Lindstedt Katarina, Monell Elin, Birgegård Andreas, Bulik Cynthia M, Termorshuizen Jet D, Clinton David
University Health Care Research Center, Faculty of Medicine and Health, Örebro University, Örebro.
Department of Medical Epidemiology and Biostatistics, Karolinska Institutet, Stockholm, Sweden.
Psychiatr Genet. 2025 Apr 21. doi: 10.1097/YPG.0000000000000395.
Genome-wide association studies (GWAS) implicate psychiatric, metabolic, and anthropometric factors in anorexia nervosa. We developed an 'experiential genetics' design, layering qualitative methodology atop GWAS to capture the subjective experience of anorexia nervosa.
We randomly selected GWAS participants with anorexia nervosa from the highest (n = 10) and lowest (n = 10) anorexia nervosa polygenic risk scores (PRS). Clinicians blind to PRS group conducted semi-structured interviews exploring the perception of symptoms, onset, course, and physical and psychological experience of negative energy balance (NEB) (i.e. the pathognomonic anorexia nervosa symptom of expending more energy than one consumes). Blind raters rated transcripts; experiential themes and subthemes were identified through thematic analysis.

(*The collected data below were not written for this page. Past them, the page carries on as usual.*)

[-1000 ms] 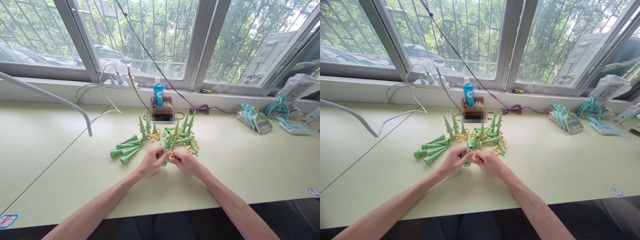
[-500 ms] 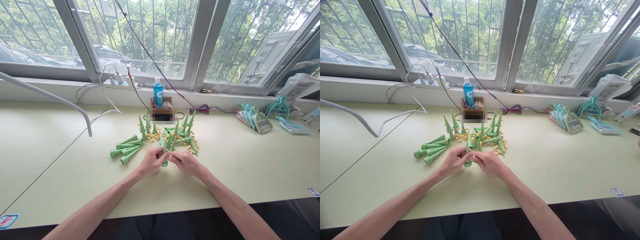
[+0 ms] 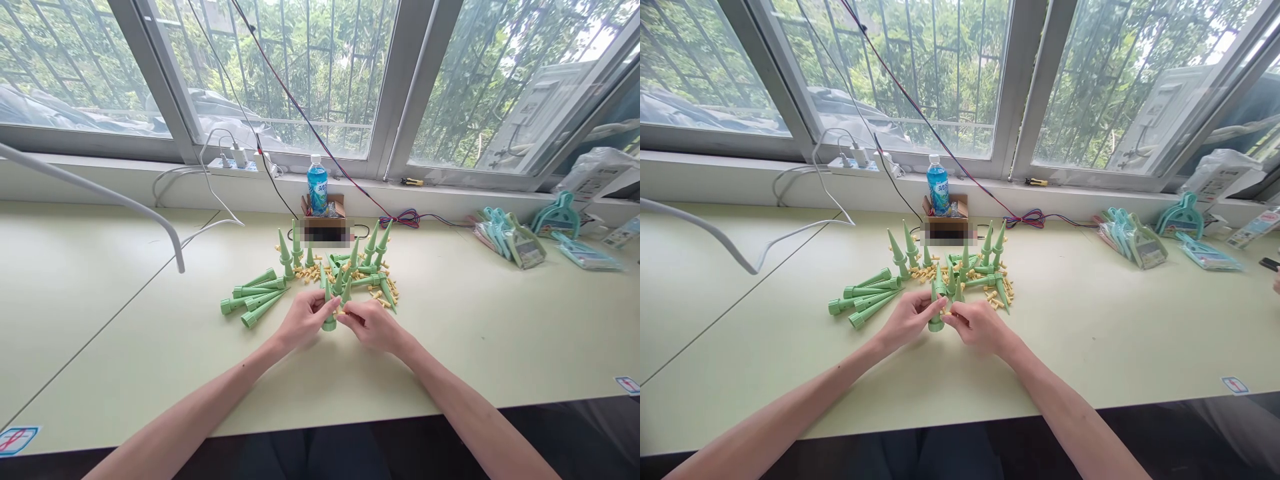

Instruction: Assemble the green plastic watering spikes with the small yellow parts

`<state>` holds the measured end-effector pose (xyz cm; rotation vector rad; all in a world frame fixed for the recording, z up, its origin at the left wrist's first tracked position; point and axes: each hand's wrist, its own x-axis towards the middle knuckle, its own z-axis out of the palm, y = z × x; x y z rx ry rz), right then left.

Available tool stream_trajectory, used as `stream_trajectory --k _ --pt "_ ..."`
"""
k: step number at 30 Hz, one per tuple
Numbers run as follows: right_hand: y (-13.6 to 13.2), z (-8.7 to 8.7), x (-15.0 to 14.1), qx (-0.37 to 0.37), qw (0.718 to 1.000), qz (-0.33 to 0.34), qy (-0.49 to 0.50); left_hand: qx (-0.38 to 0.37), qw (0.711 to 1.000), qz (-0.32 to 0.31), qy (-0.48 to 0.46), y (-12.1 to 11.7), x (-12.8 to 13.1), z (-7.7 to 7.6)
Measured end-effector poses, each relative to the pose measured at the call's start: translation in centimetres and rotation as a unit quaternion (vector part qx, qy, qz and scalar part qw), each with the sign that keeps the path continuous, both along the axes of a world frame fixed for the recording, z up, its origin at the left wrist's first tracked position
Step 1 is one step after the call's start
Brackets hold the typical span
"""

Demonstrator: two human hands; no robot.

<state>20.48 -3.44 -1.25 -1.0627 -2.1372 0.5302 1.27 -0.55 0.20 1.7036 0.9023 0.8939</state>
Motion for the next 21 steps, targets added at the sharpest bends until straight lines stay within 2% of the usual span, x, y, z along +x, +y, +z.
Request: stream_trajectory --k 21 --pt "0.11 -0.21 -0.03 0.016 1.0 0.008 -0.017 0.045 0.999 -0.026 0.01 0.01 -0.2 -0.16"
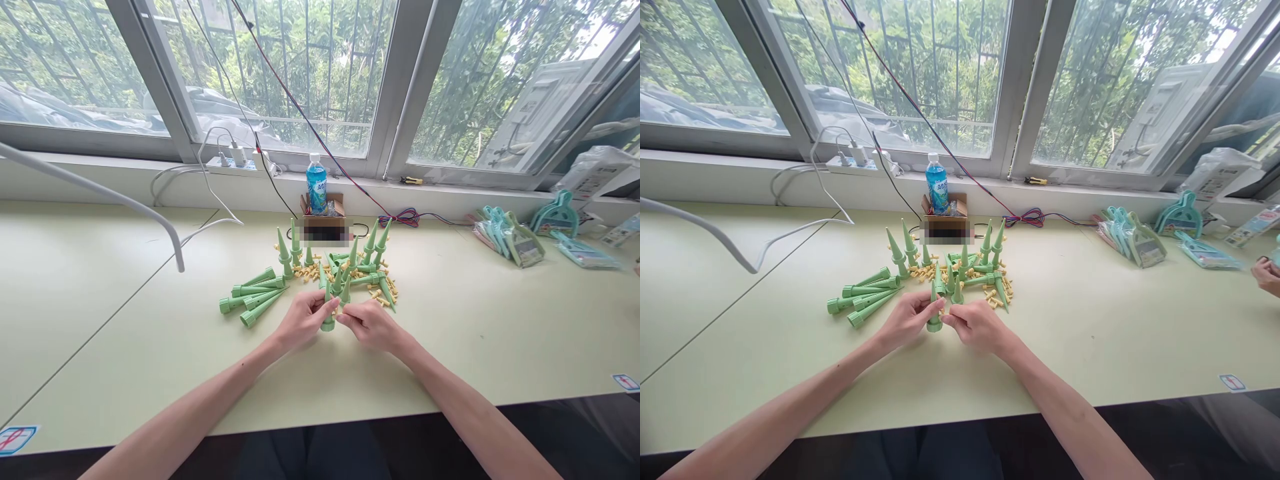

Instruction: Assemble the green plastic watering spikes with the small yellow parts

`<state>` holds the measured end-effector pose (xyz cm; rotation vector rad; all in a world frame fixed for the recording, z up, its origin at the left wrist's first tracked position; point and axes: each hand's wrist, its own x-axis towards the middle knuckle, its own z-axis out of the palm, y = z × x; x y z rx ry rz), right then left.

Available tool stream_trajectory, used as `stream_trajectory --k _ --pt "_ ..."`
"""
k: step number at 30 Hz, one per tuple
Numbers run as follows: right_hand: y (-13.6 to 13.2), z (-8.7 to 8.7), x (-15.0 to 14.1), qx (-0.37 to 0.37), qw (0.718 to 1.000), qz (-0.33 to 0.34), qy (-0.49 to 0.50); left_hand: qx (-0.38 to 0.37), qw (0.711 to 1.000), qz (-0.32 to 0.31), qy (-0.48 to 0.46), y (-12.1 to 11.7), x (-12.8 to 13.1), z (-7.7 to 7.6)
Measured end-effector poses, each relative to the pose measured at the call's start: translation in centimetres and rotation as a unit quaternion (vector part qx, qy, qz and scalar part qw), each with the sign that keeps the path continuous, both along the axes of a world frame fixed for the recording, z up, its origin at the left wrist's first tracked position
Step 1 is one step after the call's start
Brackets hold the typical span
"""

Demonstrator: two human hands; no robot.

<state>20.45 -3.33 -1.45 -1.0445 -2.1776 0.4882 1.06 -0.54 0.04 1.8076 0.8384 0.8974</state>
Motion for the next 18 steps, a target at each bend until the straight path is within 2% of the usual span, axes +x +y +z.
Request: stream_trajectory --k 18 --pt "-0.04 0.26 -0.03 -0.005 1.0 0.007 0.005 0.084 0.996 0.007 0.019 -0.1 -0.17 0.2"
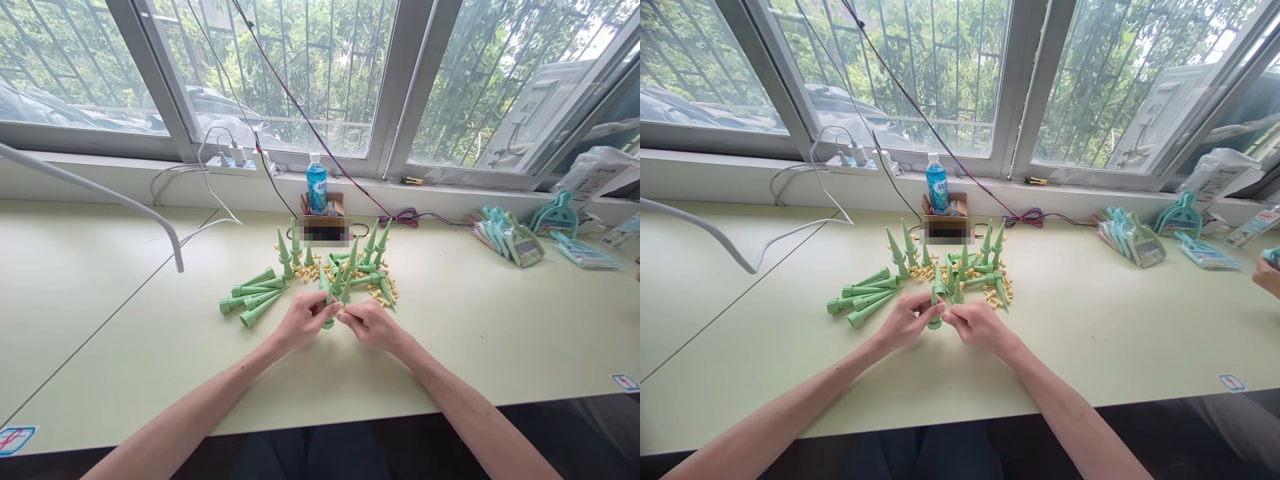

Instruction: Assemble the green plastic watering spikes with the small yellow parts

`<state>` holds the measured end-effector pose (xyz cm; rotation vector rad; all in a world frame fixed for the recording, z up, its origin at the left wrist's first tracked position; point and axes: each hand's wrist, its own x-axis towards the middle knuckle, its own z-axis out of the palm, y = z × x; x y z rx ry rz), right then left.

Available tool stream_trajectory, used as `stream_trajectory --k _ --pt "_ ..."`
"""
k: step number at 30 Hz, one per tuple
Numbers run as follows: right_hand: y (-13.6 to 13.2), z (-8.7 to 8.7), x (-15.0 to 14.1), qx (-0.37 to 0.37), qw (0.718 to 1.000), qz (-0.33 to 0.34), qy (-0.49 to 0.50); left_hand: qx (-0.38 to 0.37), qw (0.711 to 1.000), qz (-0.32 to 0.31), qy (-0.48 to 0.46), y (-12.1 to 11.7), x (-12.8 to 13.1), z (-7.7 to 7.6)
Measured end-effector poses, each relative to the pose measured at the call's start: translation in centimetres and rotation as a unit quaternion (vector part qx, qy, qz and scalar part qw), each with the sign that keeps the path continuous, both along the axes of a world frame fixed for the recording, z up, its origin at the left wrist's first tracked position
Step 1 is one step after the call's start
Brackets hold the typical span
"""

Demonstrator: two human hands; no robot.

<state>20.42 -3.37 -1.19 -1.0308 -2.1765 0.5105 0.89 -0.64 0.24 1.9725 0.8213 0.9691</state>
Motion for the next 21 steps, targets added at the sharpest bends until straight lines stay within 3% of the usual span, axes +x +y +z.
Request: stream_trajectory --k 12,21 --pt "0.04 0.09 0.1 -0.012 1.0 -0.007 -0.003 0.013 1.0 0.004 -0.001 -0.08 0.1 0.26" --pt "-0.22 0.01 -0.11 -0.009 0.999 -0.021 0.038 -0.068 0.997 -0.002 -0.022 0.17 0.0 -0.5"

Themes indicated that the high-PRS group reported more lifetime psychiatric problems, described the descent into anorexia nervosa as a purposeful progression of preexisting preoccupations, experienced NEB as more positive and energizing, and were more often symptomatic at interview; for them anorexia nervosa seemed to represent the apex of a life trajectory centered on eating disorder traits and symptoms. The low-PRS group reported fewer lifetime psychiatric problems, a more environmentally determined illness onset, fewer extreme symptoms, and were less symptomatic at interview; for them anorexia nervosa seemed to constitute a transient interruption of their life trajectory. Interviewers correctly guessed group membership less frequently than chance (43%), questioning whether the dimensions commonly associated with anorexia nervosa capture the genetic essence of anorexia nervosa.
Qualitative research can capture the phenotypic expression of genetic risk, enrich GWAS, characterize heterogeneity, and inform development of genetically informed interventions.
全基因组关联研究(GWAS)表明,精神、代谢和人体测量因素与神经性厌食症有关。我们开发了一种“体验遗传学”设计,在GWAS之上叠加定性方法,以捕捉神经性厌食症的主观体验。
我们从神经性厌食症多基因风险评分(PRS)最高(n = 10)和最低(n = 10)的GWAS参与者中随机选择患有神经性厌食症的参与者。对PRS分组不知情的临床医生进行了半结构化访谈,探讨对症状、发病、病程以及负能量平衡(NEB)(即消耗的能量超过摄入的能量这一神经性厌食症的特征性症状)的身体和心理体验的认知。盲评人员对访谈记录进行评分;通过主题分析确定体验主题和子主题。
主题表明,高PRS组报告的终生精神问题更多,将陷入神经性厌食症描述为先前存在的先占观念的有目的进展,将NEB体验为更积极且充满活力,并且在访谈时更常出现症状;对他们来说,神经性厌食症似乎代表了以饮食失调特征和症状为中心的生命轨迹的顶点。低PRS组报告的终生精神问题较少,发病受环境因素影响更大,极端症状较少,并且在访谈时症状较少;对他们来说,神经性厌食症似乎构成了他们生命轨迹的短暂中断。访谈者猜对分组的频率低于随机概率(43%),这让人质疑通常与神经性厌食症相关的维度是否捕捉到了神经性厌食症的遗传本质。
定性研究可以捕捉遗传风险的表型表达,丰富GWAS,刻画异质性,并为基于遗传学的干预措施的开发提供信息。